Infantry regiment of the Confederate States Army

The 37th Arkansas Infantry Regiment or the 1st Trans-Mississippi Rifle Regiment (also known as "Pleasants' regiment" and "Bell's regiment") was an infantry formation of the Confederate States Army in the Trans-Mississippi Theater of the American Civil War. It was successively commanded by Colonels Joseph C. Pleasants and Samuel S. Bell.

==Formation==
The 37th Arkansas Infantry Regiment was organized in Pope County by individual companies during March through June 1862 and organized as the 29th Arkansas Infantry Regiment upon its acceptance into Confederate service on June 6, 1862, under the command of Colonel Joseph C. Pleasants. The unit was also at one time designated as the 1st Trans-Mississippi Infantry Regiment. The unit's Field Officers were Lieutenant Colonel Jeptha C. Johnson and Major John A. Geoghegan. It was renamed as the 37th Arkansas Infantry regiment following the Battle of Prairie Grove. The unit was composed of volunteer companies from the following counties:

- Company A, Commanded by Captain William J. Donaldson, organized at Hamburg, Arkansas, on March 15, 1862.
- Company B, Commanded by Captain George W. Hurley, organized in Searcy, Arkansas, on March 29, 1862.
- Company C, Commanded by Captain J. J. Hall, organized at Augusta, Arkansas, on April 30, 1862.
- Company D, Commanded by Captain John N. Bradley, organized at Hillsboro, Arkansas, on April 26, 1862.
- Company E, Commanded by Captain Joe P. Vann, organized at Princeton, Arkansas, on May 8, 1862.
- Company F, Commanded by Captain William J. Smith, organized in Clark County, Arkansas, on May 7, 1862.
- Company G, Commanded by Captain William H. Bell, organized in Hamburg, Arkansas, on May 10, 1862.
- Company H, Commanded by Captain James L. Weatherspoon, organized at Arkadelphia, Arkansas, on May 15, 1862.
- Company I, Commanded by Captain W. R. Basden, organized at Sulphur Springs, Arkansas, on May 20, 1862.
- Company K, Commanded by Captain William Goodrum, organized at Camp Hindman, Arkansas, on June 7, 1862.

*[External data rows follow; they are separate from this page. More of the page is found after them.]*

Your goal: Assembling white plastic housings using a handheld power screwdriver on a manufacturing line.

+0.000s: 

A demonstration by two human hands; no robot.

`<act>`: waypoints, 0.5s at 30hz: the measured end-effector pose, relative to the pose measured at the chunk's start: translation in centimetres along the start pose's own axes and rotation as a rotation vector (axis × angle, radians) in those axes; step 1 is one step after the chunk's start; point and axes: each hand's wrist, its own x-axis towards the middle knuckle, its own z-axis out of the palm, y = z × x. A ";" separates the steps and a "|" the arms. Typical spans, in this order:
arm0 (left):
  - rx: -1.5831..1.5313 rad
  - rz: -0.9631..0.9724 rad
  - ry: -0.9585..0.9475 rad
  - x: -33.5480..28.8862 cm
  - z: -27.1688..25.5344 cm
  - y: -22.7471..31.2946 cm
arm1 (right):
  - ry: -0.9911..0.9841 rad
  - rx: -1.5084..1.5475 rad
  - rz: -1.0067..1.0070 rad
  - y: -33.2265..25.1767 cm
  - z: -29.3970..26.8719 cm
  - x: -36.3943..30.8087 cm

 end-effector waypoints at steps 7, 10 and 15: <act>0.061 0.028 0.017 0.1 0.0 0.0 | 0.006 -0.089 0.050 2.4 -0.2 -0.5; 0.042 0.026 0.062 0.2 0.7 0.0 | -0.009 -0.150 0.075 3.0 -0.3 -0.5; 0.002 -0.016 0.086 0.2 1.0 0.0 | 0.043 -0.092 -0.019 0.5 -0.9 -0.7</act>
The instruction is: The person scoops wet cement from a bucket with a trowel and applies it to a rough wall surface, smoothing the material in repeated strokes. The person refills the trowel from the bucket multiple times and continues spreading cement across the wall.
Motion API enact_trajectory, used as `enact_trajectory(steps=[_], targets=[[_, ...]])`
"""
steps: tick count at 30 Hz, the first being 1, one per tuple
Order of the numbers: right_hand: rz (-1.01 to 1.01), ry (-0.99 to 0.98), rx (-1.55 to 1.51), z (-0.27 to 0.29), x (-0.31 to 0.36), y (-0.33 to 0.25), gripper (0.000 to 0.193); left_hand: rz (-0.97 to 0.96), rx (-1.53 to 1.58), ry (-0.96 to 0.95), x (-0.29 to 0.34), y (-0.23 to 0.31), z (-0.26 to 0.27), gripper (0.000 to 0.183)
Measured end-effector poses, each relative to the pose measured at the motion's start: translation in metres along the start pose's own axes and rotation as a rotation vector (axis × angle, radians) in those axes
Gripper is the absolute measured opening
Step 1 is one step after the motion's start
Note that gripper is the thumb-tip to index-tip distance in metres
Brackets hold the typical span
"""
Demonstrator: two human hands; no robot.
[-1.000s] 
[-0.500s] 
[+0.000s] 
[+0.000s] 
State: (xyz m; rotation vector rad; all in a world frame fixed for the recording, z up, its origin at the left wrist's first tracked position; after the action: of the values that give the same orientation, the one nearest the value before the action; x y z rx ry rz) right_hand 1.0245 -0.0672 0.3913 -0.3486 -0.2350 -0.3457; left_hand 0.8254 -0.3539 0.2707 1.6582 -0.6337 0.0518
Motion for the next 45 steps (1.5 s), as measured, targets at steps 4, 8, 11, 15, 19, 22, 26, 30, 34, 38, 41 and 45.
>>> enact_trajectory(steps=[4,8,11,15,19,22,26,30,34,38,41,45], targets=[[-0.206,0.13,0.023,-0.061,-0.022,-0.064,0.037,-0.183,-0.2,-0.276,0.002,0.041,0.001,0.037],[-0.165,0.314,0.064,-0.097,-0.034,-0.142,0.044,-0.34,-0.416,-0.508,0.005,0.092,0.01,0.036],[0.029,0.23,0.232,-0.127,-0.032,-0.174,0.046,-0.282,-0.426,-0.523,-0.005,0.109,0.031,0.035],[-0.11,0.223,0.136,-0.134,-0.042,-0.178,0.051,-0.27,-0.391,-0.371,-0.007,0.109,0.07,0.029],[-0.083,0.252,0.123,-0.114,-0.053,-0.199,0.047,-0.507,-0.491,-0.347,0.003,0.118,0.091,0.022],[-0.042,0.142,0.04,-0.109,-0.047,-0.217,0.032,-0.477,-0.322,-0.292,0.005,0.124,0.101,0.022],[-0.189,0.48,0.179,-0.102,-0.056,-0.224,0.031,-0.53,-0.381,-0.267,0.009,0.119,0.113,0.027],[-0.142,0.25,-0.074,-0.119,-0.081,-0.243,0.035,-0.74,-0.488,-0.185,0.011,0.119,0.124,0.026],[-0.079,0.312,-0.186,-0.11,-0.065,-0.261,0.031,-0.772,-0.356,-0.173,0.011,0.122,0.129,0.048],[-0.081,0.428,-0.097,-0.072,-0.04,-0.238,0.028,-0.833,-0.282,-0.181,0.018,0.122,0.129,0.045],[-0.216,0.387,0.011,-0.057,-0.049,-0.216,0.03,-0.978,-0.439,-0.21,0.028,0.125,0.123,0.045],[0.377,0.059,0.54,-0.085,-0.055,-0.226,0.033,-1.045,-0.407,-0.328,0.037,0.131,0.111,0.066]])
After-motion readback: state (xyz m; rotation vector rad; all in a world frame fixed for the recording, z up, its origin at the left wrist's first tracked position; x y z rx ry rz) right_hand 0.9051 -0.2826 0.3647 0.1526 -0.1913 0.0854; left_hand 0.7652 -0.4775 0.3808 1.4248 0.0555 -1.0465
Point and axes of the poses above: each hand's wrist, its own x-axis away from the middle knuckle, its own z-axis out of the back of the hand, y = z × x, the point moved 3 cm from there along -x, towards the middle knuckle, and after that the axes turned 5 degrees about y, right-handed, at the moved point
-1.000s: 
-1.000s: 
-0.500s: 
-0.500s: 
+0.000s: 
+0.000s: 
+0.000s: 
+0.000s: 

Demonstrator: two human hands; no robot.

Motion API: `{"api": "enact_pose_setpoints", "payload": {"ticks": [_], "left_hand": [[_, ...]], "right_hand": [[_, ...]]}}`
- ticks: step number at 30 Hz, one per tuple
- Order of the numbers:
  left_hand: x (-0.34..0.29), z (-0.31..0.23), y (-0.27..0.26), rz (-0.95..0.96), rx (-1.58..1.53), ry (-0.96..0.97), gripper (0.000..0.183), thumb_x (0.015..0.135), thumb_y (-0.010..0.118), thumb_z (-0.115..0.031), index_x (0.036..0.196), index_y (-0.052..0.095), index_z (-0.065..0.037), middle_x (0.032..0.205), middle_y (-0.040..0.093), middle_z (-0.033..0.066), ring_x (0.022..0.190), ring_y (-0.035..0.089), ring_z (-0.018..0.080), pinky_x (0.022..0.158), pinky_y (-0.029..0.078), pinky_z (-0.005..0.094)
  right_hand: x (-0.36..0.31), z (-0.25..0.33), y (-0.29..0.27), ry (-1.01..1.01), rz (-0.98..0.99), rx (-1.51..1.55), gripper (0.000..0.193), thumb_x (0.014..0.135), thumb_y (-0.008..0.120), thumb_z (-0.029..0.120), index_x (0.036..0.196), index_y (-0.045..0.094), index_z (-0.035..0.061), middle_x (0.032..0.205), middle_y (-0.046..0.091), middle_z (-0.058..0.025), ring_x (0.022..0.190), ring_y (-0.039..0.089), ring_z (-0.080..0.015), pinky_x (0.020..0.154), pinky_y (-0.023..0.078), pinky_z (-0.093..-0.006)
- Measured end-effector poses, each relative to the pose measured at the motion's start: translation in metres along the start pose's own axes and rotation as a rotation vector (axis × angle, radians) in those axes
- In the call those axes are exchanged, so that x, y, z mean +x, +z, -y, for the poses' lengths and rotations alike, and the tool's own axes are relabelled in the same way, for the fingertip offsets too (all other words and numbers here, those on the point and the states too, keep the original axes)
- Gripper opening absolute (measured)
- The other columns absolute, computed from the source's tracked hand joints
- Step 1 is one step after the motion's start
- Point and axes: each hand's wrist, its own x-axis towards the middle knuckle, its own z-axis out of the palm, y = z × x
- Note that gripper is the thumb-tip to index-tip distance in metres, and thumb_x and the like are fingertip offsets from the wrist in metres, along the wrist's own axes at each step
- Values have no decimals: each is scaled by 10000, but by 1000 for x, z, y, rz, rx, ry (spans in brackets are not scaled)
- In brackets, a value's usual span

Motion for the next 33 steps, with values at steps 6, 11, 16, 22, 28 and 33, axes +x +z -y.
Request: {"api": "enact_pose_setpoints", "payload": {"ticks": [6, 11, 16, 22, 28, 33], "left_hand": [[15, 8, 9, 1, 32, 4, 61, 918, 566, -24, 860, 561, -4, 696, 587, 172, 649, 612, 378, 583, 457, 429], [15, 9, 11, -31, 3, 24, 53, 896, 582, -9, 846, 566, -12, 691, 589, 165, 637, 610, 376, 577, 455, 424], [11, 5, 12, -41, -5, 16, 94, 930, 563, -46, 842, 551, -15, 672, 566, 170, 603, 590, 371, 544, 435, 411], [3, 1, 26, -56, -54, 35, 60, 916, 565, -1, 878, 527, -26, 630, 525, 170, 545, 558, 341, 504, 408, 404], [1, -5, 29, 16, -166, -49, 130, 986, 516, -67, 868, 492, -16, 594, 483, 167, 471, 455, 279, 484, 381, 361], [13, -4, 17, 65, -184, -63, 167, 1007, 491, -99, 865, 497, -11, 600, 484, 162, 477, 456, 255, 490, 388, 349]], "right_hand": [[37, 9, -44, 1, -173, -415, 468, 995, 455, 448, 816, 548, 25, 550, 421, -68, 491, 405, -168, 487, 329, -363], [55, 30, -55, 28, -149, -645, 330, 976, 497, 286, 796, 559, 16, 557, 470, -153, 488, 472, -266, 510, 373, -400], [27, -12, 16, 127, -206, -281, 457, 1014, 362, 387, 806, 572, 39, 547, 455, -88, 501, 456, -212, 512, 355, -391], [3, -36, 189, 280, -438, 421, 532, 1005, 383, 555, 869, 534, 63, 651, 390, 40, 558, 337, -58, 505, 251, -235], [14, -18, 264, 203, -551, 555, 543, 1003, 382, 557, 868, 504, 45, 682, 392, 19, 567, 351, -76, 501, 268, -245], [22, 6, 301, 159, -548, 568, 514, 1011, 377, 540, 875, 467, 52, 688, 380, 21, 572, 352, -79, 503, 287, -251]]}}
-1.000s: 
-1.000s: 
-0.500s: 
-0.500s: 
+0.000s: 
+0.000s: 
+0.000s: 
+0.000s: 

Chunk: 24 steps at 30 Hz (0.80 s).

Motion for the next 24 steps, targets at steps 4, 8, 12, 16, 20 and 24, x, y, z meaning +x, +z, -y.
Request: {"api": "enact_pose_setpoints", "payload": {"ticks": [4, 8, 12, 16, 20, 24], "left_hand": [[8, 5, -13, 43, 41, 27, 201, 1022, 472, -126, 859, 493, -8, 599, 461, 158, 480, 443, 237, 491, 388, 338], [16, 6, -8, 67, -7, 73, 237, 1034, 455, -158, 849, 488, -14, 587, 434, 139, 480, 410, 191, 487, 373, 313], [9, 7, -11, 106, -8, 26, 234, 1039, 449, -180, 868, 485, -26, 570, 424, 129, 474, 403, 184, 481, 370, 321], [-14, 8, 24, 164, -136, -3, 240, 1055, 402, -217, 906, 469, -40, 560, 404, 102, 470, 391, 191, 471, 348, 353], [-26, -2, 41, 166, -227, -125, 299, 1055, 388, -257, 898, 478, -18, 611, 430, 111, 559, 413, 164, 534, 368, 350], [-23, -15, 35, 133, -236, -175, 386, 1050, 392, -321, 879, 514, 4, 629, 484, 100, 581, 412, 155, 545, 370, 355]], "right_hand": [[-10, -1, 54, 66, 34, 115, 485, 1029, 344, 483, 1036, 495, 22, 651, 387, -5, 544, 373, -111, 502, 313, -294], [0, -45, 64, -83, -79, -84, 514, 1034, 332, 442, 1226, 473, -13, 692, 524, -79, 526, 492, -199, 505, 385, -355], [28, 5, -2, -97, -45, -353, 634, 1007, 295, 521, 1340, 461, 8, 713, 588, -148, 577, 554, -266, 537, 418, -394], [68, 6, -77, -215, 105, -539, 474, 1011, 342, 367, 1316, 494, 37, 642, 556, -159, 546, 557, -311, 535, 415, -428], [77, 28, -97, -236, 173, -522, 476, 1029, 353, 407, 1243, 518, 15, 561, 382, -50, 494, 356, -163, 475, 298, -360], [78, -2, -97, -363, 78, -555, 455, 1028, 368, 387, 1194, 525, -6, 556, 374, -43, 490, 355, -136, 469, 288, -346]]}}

Maj John A. Geoghagan was assigned as Lieutenant Colonel and Captain Sam S. Bell was assigned as Major, with date of rank June 17, 1862.

Captain J.B. Dugger was appointed as the Assistant Quarter Master of the regiment.
Lieutenant Lieut C.H. Rundell was appointed as the Adjutant of the regiment.

==History==
On November 15, 1862, General Hindman moved the Arkansas infantry to Massard Prairie, three miles southeast of Fort Smith to drill and organize divisions. The 37th Arkansas was assigned to Brigadier General James F. Fagan's 1st Brigade of Brigadier General Francis A. Shoup's 2nd Division, of Major General Thomas Carmichael Hindman's 1st Corps of Lieutenant General Theophilus Holmes's Army of the Trans-Mississippi. The unit was brigaded with the 34th Arkansas Infantry Regiment commanded by Colonel William H. Brooks, the 35th Arkansas Infantry Regiment, commanded by Colonel James P. King, the 39th Arkansas Infantry Regiment, commanded by Colonel Alexander T. Hawthorn and Chew's Arkansas Infantry Battalion, commanded by Major Robert E. Chew.

At the very end of November the cavalry was sent north toward Washington County. Early in December the infantry followed heading north. The brigade crossed the Arkansas River on December 2, 1862. On December 4, the column reached Oliver's Store on Lee creek in the Boston Mountains. Their battle flags were presented to the regiments of the division.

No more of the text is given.